- [TASK ITEM]: Everything in the listing should be restated word for word.

- [COLLECTED DATA]:

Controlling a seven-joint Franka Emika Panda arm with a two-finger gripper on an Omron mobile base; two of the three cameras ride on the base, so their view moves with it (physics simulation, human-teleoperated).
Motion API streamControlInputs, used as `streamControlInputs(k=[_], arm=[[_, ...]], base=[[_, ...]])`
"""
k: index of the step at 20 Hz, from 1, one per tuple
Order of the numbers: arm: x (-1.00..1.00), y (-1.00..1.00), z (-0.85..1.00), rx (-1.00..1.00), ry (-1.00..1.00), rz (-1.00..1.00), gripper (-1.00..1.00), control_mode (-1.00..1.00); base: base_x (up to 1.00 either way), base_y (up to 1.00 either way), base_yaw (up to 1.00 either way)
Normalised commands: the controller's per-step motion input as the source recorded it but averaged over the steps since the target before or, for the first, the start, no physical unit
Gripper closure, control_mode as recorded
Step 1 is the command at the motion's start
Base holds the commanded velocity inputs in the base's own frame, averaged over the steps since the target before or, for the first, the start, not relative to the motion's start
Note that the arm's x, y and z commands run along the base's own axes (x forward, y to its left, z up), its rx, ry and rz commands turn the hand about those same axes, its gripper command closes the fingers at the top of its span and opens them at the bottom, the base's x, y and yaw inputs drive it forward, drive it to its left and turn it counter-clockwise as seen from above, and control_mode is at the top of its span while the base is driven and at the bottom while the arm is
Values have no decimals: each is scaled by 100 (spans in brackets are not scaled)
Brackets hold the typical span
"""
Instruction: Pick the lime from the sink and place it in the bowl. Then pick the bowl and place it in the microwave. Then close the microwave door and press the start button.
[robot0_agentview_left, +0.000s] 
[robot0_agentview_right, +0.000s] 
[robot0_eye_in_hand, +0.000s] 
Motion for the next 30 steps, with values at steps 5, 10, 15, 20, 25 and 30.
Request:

- [WRITTEN SOLUTION]:
Controlling a seven-joint Franka Emika Panda arm with a two-finger gripper on an Omron mobile base; two of the three cameras ride on the base, so their view moves with it (physics simulation, human-teleoperated).
Motion API streamControlInputs, used as `streamControlInputs(k=[_], arm=[[_, ...]], base=[[_, ...]])`
"""
k: index of the step at 20 Hz, from 1, one per tuple
Order of the numbers: arm: x (-1.00..1.00), y (-1.00..1.00), z (-0.85..1.00), rx (-1.00..1.00), ry (-1.00..1.00), rz (-1.00..1.00), gripper (-1.00..1.00), control_mode (-1.00..1.00); base: base_x (up to 1.00 either way), base_y (up to 1.00 either way), base_yaw (up to 1.00 either way)
Normalised commands: the controller's per-step motion input as the source recorded it but averaged over the steps since the target before or, for the first, the start, no physical unit
Gripper closure, control_mode as recorded
Step 1 is the command at the motion's start
Base holds the commanded velocity inputs in the base's own frame, averaged over the steps since the target before or, for the first, the start, not relative to the motion's start
Note that the arm's x, y and z commands run along the base's own axes (x forward, y to its left, z up), its rx, ry and rz commands turn the hand about those same axes, its gripper command closes the fingers at the top of its span and opens them at the bottom, the base's x, y and yaw inputs drive it forward, drive it to its left and turn it counter-clockwise as seen from above, and control_mode is at the top of its span while the base is driven and at the bottom while the arm is
Values have no decimals: each is scaled by 100 (spans in brackets are not scaled)
Brackets hold the typical span
"""
Instruction: Pick the lime from the sink and place it in the bowl. Then pick the bowl and place it in the microwave. Then close the microwave door and press the start button.
[robot0_agentview_left, +0.000s] 
[robot0_agentview_right, +0.000s] 
[robot0_eye_in_hand, +0.000s] 
Motion for the next 30 steps, with values at steps 5, 10, 15, 20, 25 and 30.
Request:

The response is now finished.